Segment Open

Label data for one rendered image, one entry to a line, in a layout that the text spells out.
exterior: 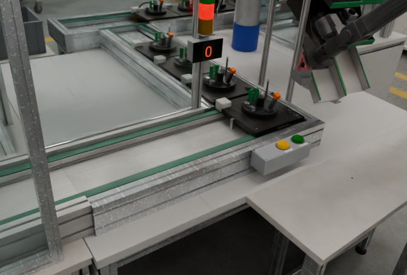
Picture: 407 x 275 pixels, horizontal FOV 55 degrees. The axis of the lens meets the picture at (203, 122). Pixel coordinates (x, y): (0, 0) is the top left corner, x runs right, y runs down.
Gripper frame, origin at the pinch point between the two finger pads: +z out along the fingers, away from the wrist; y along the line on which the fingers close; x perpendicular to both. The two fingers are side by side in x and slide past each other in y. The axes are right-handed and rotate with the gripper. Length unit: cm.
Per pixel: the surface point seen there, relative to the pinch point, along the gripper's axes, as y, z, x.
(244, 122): 21.9, 12.7, 13.9
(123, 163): 66, 17, 21
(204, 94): 26.4, 30.1, -3.8
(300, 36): -4.7, 2.1, -13.4
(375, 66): -134, 82, -29
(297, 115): 1.0, 10.1, 14.9
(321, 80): -15.8, 10.0, 1.9
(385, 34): -141, 71, -48
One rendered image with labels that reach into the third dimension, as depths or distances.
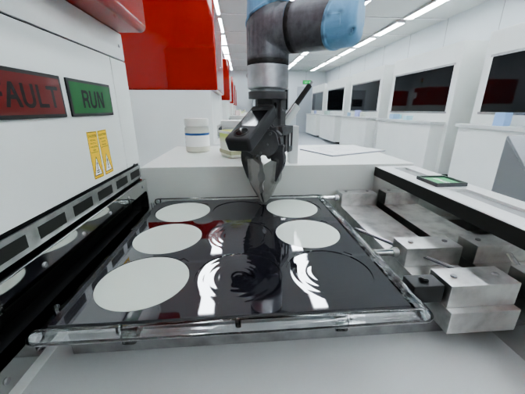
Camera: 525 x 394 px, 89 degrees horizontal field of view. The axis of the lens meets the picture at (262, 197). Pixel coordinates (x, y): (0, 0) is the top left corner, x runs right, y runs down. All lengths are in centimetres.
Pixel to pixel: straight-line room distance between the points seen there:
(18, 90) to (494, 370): 57
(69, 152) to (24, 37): 13
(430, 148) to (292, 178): 453
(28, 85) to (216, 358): 35
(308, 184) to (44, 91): 48
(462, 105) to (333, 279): 492
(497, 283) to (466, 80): 485
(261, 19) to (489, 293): 48
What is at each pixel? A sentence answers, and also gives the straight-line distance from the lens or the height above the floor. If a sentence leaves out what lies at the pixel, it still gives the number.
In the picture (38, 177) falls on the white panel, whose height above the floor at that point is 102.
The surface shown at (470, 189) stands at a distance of 56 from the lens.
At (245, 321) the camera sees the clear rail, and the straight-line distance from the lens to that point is 27.
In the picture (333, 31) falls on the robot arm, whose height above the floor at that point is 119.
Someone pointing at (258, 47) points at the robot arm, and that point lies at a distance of 51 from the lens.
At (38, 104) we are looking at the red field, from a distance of 39.
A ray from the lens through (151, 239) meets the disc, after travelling 44.
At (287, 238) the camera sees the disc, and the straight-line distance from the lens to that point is 41.
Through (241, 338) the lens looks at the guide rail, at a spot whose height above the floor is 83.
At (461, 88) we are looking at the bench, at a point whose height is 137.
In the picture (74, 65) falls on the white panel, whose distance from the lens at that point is 47.
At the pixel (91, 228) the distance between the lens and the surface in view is 44.
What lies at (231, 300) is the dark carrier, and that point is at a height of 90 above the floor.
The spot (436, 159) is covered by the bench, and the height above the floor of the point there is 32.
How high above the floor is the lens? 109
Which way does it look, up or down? 18 degrees down
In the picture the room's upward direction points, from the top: straight up
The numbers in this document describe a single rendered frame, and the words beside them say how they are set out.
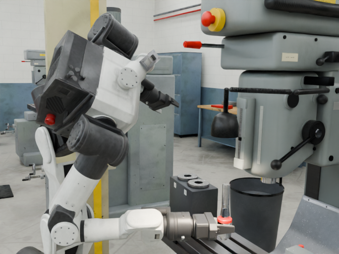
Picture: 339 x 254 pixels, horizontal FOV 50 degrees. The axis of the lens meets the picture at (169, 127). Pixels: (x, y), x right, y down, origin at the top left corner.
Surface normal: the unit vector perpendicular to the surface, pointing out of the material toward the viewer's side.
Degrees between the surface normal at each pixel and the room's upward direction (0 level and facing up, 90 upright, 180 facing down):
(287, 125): 90
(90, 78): 58
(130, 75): 115
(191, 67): 90
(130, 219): 35
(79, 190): 99
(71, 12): 90
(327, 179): 90
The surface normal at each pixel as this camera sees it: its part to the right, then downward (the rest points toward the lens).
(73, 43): 0.62, -0.43
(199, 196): 0.41, 0.15
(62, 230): 0.13, 0.31
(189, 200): -0.91, 0.05
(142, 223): 0.07, -0.72
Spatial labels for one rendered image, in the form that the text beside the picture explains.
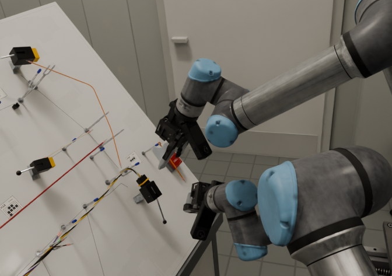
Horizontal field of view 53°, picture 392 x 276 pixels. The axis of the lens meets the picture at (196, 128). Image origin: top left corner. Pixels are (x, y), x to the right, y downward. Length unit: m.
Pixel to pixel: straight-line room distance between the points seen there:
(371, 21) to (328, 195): 0.35
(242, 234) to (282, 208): 0.42
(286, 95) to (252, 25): 2.15
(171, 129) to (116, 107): 0.42
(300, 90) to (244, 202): 0.30
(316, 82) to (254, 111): 0.14
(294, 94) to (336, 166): 0.24
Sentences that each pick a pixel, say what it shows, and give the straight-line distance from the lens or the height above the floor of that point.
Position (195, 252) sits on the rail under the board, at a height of 0.86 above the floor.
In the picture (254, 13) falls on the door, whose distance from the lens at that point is 2.92.
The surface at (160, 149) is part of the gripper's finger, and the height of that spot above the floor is 1.34.
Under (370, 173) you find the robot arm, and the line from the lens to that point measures 0.63.
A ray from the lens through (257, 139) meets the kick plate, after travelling 3.35.
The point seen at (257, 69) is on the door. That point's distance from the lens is 3.06.
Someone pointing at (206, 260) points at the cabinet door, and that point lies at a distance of 1.72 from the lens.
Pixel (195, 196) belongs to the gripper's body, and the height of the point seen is 1.22.
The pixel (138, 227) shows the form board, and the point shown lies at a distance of 1.35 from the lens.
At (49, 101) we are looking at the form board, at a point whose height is 1.43.
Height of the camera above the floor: 1.96
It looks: 30 degrees down
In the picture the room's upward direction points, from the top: 6 degrees counter-clockwise
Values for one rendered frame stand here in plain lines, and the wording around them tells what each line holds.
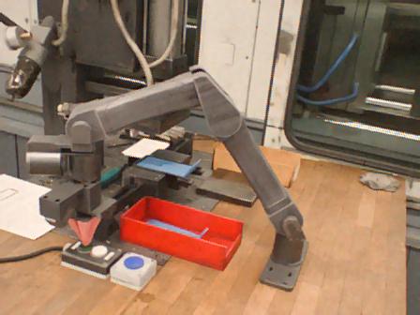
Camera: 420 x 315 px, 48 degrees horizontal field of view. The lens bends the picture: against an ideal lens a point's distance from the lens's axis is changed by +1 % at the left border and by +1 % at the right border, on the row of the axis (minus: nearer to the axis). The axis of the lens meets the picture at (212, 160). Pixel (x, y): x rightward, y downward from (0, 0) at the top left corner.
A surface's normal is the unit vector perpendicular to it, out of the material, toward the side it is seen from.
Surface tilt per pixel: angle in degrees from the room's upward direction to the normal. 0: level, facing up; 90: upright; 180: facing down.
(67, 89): 90
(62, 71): 90
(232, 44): 90
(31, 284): 0
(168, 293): 0
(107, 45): 90
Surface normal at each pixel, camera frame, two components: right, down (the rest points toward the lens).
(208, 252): -0.36, 0.33
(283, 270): 0.09, -0.92
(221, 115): 0.12, 0.39
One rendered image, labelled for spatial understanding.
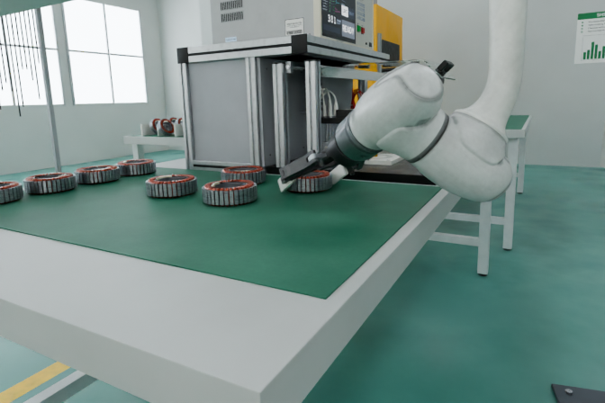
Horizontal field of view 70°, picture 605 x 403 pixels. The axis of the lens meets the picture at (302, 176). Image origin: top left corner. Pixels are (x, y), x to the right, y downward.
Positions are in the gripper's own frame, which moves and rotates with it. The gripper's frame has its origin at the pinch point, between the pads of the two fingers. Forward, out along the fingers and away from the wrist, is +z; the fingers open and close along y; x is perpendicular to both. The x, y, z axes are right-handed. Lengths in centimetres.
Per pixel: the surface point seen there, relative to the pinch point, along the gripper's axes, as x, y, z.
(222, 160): 20.4, -7.0, 32.8
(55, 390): -29, -57, 63
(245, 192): -2.3, -18.1, -5.8
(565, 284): -53, 164, 63
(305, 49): 32.8, 7.5, -4.5
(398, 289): -32, 91, 99
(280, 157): 13.4, 4.1, 18.0
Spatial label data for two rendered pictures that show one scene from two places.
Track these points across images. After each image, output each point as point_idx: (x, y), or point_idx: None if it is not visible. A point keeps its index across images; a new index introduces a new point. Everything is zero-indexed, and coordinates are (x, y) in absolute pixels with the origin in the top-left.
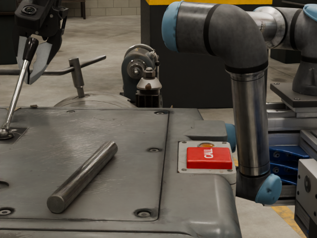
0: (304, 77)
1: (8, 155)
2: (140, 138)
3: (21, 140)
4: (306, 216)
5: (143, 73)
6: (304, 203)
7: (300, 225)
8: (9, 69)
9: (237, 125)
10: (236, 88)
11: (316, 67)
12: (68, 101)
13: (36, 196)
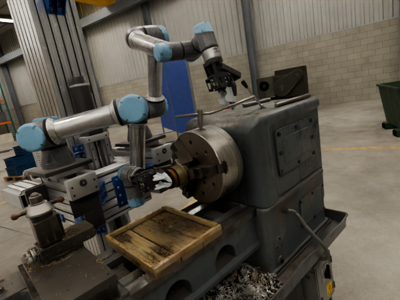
0: (69, 153)
1: (266, 105)
2: (228, 111)
3: (259, 108)
4: (112, 209)
5: (37, 199)
6: (163, 159)
7: (108, 221)
8: (241, 100)
9: (144, 151)
10: (144, 131)
11: (68, 147)
12: (208, 130)
13: (270, 102)
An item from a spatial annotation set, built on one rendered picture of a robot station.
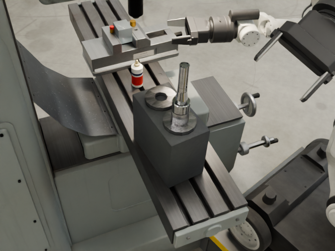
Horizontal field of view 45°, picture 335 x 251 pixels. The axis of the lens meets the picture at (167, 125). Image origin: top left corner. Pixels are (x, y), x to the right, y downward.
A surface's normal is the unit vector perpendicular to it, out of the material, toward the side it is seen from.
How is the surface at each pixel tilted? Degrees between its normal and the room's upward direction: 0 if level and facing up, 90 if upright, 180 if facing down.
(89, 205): 90
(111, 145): 90
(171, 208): 0
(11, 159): 88
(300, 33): 36
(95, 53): 0
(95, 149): 90
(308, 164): 0
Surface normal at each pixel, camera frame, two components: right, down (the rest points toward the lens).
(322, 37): -0.04, -0.14
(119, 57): 0.42, 0.67
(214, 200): 0.04, -0.69
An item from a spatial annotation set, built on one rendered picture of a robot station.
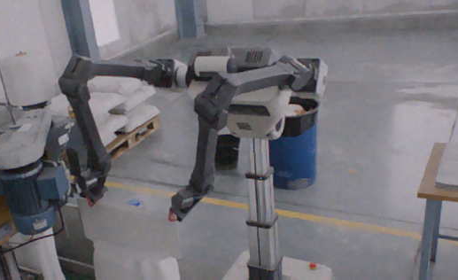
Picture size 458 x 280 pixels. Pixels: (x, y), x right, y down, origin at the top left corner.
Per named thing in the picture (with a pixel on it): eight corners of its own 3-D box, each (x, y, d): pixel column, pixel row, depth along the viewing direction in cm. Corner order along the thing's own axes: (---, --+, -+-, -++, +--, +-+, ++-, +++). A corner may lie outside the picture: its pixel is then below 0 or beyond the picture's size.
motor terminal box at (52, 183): (71, 192, 184) (65, 164, 179) (63, 206, 175) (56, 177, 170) (50, 194, 186) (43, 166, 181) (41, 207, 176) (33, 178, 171)
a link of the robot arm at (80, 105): (88, 81, 169) (66, 71, 174) (76, 90, 166) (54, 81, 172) (116, 166, 201) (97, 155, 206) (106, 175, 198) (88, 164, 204)
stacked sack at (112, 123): (131, 124, 530) (129, 112, 524) (94, 149, 481) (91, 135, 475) (99, 121, 551) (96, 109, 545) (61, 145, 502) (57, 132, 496)
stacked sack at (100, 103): (128, 103, 519) (127, 89, 513) (89, 126, 470) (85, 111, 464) (97, 101, 541) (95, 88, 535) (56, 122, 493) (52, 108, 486)
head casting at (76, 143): (95, 170, 230) (81, 109, 217) (58, 195, 212) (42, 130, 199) (47, 163, 246) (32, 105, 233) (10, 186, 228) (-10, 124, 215)
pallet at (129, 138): (160, 126, 584) (159, 115, 578) (100, 170, 494) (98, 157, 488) (104, 122, 625) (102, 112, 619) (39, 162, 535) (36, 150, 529)
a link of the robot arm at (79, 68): (83, 58, 163) (63, 49, 168) (75, 98, 168) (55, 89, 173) (164, 65, 199) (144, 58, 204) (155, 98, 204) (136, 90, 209)
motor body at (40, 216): (65, 220, 188) (50, 159, 178) (37, 241, 177) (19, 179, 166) (37, 213, 196) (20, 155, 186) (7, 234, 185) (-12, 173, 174)
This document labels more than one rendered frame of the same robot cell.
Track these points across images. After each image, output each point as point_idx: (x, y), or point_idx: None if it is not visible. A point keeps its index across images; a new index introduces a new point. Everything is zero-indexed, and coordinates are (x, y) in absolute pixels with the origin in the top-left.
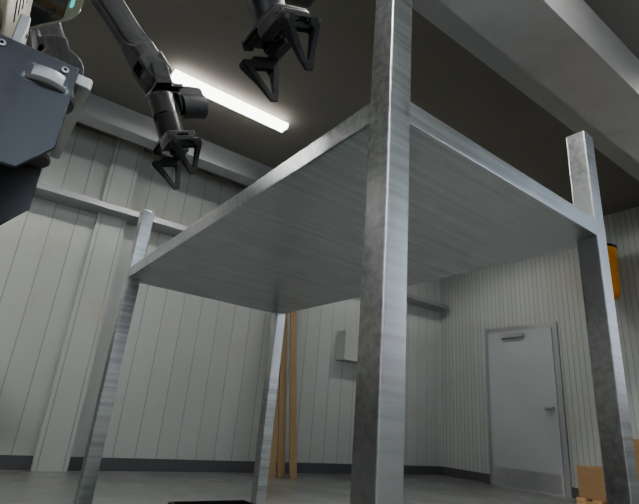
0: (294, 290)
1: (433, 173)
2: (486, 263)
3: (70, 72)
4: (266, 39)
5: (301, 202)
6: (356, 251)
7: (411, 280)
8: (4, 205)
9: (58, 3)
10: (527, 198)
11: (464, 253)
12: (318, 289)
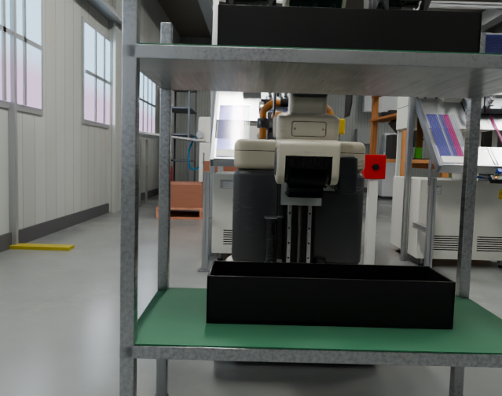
0: (422, 78)
1: (172, 83)
2: (219, 62)
3: None
4: (250, 5)
5: (241, 89)
6: (278, 79)
7: (305, 65)
8: (348, 106)
9: (327, 2)
10: (146, 75)
11: (220, 68)
12: (401, 75)
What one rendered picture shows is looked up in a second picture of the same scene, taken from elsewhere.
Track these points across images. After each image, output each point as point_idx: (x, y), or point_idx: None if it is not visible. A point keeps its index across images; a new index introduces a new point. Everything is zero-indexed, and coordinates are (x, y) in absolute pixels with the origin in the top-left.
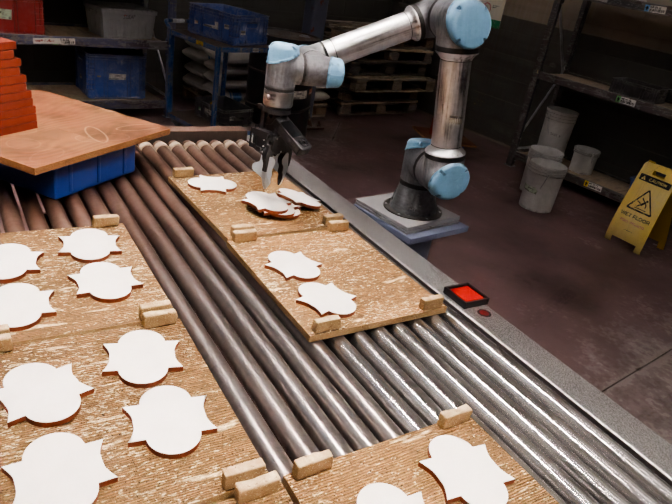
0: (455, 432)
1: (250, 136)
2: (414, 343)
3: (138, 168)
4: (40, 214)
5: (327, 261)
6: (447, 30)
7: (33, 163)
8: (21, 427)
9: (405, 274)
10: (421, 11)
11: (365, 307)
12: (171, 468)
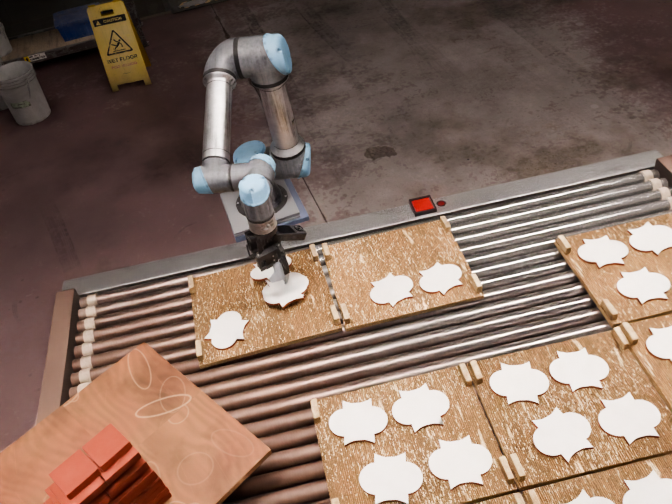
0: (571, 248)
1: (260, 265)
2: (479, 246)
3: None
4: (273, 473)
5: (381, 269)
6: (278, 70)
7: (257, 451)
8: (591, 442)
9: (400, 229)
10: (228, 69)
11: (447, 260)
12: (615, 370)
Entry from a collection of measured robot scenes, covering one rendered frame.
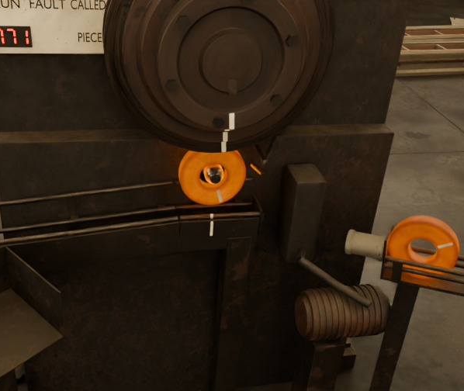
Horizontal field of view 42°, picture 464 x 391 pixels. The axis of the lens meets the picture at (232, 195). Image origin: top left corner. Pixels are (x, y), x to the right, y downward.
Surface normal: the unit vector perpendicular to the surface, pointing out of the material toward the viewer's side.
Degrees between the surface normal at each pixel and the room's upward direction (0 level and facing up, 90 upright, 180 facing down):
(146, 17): 70
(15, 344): 5
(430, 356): 0
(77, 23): 90
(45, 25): 90
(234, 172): 90
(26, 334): 5
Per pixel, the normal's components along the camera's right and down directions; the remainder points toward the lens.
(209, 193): 0.22, 0.51
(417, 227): -0.41, 0.44
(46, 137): 0.07, -0.86

Segment Closed

Exercise objective: Where the line holding "(28, 85) to (216, 358): 35" appears in the listing above, start reproducing exactly, and end with the line holding "At the pixel (91, 228)".

Response:
(28, 85) to (216, 358): 35
(308, 184) to (44, 91): 48
(462, 105) to (333, 279): 492
(497, 283) to (466, 80): 485
(261, 19) to (489, 293): 48
What is at each pixel? A sentence answers, and also gives the straight-line distance from the lens or the height above the floor. If a sentence leaves out what lies at the pixel, it still gives the number.
In the picture (38, 177) falls on the white panel, whose height above the floor at that point is 102.
The surface shown at (470, 189) stands at a distance of 56 from the lens.
At (245, 321) the camera sees the clear rail, and the straight-line distance from the lens to that point is 27.
In the picture (333, 31) falls on the robot arm, whose height above the floor at that point is 119.
Someone pointing at (258, 47) points at the robot arm, and that point lies at a distance of 51 from the lens.
At (38, 104) we are looking at the red field, from a distance of 39.
A ray from the lens through (151, 239) meets the disc, after travelling 44.
At (287, 238) the camera sees the disc, and the straight-line distance from the lens to that point is 41.
Through (241, 338) the lens looks at the guide rail, at a spot whose height above the floor is 83.
At (461, 88) we are looking at the bench, at a point whose height is 137.
In the picture (74, 65) falls on the white panel, whose distance from the lens at that point is 47.
At the pixel (91, 228) the distance between the lens and the surface in view is 44.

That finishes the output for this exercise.